If he can’t bear weight on a leg, your dog may have a fractured bone.  You need to keep him immobile to reduce bone movement and pain.  Get him onto a board or into a blanket or take the top off his kennel and lay him in it then put the top back on.  Then transport him right away to the nearest veterinary hospital.

OVER HEATED

The solution for overheating is cooling, but don’t do it too quickly!  To cool him, run room-temperature water over his head, neck and back.  If he remains weak, he could be going into shock and will need emergency treatment.

BLOATING

If your dog is swollen behind his ribs, has pale gums, is weak in his hind legs and is wretching, he may have a dilated, or twisted, stomach.  If you have the smallest suspicion that your dog is bloating, immediately seek veterinary care, as he could die within a very short time.  If your dog bloats from drinking too much water or eating too much food; you should take your dog for a walk. Walking will help move the fluid and food through the intestines and the bloating will go away.

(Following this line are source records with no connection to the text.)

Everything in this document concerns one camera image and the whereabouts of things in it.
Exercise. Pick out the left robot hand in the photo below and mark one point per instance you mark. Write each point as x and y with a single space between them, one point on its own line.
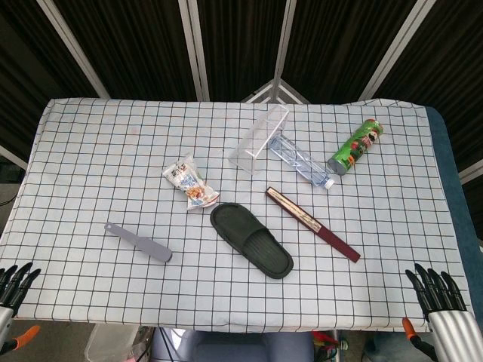
15 281

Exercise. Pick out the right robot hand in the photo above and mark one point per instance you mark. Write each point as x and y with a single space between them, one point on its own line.
451 328

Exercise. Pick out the dark green slipper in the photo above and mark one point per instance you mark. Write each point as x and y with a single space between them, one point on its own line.
260 250

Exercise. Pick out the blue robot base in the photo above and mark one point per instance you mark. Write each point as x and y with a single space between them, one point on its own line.
234 347

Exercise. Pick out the clear plastic storage bin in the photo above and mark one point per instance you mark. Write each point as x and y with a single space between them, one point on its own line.
113 343

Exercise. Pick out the white checkered tablecloth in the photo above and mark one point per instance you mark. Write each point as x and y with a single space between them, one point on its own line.
94 169

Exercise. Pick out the blue table pad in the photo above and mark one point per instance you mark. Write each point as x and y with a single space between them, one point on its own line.
449 169

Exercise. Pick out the dark red folding fan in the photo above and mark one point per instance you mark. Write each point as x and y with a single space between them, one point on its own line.
317 228

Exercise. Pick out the crumpled snack bag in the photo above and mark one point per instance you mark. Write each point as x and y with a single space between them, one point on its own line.
190 184

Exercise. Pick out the green chips can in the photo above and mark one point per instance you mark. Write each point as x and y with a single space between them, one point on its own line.
356 147

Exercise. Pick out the clear plastic water bottle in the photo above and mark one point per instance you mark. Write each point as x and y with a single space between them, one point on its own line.
302 162

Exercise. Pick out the clear plastic box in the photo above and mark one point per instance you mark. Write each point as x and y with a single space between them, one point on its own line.
260 139

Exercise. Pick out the black folding screen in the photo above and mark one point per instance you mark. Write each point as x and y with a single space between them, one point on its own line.
143 45

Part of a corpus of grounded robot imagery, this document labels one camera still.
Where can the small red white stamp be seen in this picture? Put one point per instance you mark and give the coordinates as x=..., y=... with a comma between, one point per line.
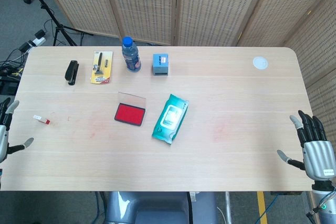
x=42, y=119

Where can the black stapler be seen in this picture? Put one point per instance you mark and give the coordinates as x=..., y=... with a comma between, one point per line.
x=71, y=73

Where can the white table grommet cap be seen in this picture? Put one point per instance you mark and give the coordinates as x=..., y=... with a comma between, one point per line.
x=260, y=63

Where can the small blue cardboard box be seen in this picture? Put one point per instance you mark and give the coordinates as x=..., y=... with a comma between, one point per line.
x=160, y=64

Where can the black power adapter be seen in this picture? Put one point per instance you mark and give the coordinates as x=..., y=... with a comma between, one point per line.
x=25, y=47
x=40, y=34

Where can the grey robot torso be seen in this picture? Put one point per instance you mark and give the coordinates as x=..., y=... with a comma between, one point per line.
x=157, y=208

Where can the red ink pad case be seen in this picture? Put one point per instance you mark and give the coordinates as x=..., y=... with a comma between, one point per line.
x=130, y=114

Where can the teal wet wipes pack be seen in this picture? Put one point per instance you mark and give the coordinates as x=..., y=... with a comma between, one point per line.
x=170, y=119

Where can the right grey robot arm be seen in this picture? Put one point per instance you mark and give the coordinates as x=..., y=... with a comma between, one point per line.
x=326, y=208

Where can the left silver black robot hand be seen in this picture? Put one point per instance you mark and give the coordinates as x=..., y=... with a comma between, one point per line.
x=3, y=140

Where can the black tripod stand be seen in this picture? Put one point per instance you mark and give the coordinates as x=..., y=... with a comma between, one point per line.
x=60, y=31

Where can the yellow razor blister pack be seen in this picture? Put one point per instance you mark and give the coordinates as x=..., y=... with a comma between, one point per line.
x=101, y=68

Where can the blue cap water bottle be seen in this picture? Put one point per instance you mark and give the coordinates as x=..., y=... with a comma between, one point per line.
x=130, y=56

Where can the white power strip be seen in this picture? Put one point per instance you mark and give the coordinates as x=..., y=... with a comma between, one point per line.
x=36, y=42

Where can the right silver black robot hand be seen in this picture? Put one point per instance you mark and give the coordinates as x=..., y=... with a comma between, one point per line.
x=319, y=155

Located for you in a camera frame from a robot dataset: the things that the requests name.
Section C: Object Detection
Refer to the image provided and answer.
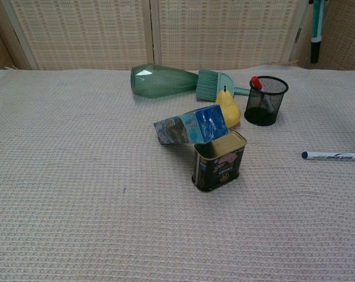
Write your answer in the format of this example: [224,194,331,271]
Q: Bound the blue carton box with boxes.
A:
[153,105,229,146]

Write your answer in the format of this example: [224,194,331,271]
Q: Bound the green glass vase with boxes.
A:
[130,63,200,99]

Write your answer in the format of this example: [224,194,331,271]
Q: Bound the teal plastic brush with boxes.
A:
[195,69,251,103]

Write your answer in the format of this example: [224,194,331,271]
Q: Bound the black tin can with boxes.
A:
[191,130,248,193]

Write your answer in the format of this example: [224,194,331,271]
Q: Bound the black mesh pen cup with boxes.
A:
[244,75,289,127]

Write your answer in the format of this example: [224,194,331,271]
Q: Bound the yellow plastic pear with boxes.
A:
[214,85,242,129]

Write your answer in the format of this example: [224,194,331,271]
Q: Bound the red marker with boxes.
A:
[251,76,275,114]

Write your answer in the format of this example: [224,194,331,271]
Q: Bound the beige woven tablecloth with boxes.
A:
[0,65,355,282]

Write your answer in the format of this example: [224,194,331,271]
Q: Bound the blue-capped white marker pen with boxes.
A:
[301,150,355,163]

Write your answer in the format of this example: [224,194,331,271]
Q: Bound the black-capped green-striped marker pen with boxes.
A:
[309,0,327,65]

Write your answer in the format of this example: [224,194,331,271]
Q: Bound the woven folding screen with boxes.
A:
[0,0,355,71]

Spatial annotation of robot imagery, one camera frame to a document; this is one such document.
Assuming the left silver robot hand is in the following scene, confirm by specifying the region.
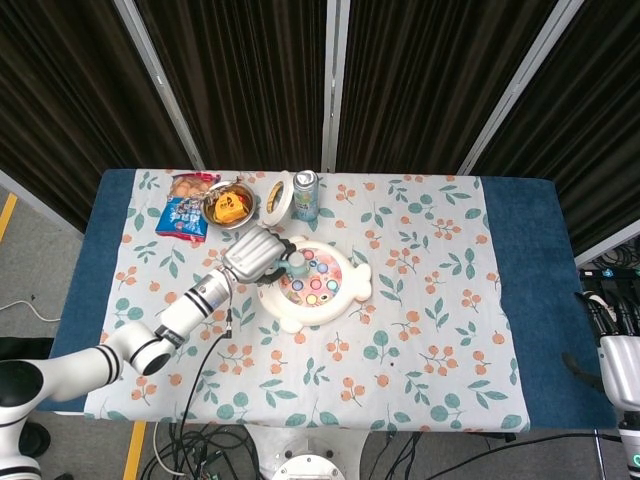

THINGS TO INCLUDE IN YOUR DOG’S FIRST-AID KIT

  • rope for temporary leash or muzzle
  • plastic dog cone collar to protect the eyes from pawing
  • blanket to carry your dog or keep him warm
  • absorbent pads
  • *bandage material
  • scissors
  • thermometer (normal canine temperature is 38 to 39 degrees Celsius)
  • antihistamine (ask your veterinarian which one to get and how much to give depending on the weight of the dog)
  • Hydrogen peroxide (to induce vomiting in case of poisoning)

Your veterinarian’s phone number and the veterinary emergency hospital’s phone number should be close to your phone at all times.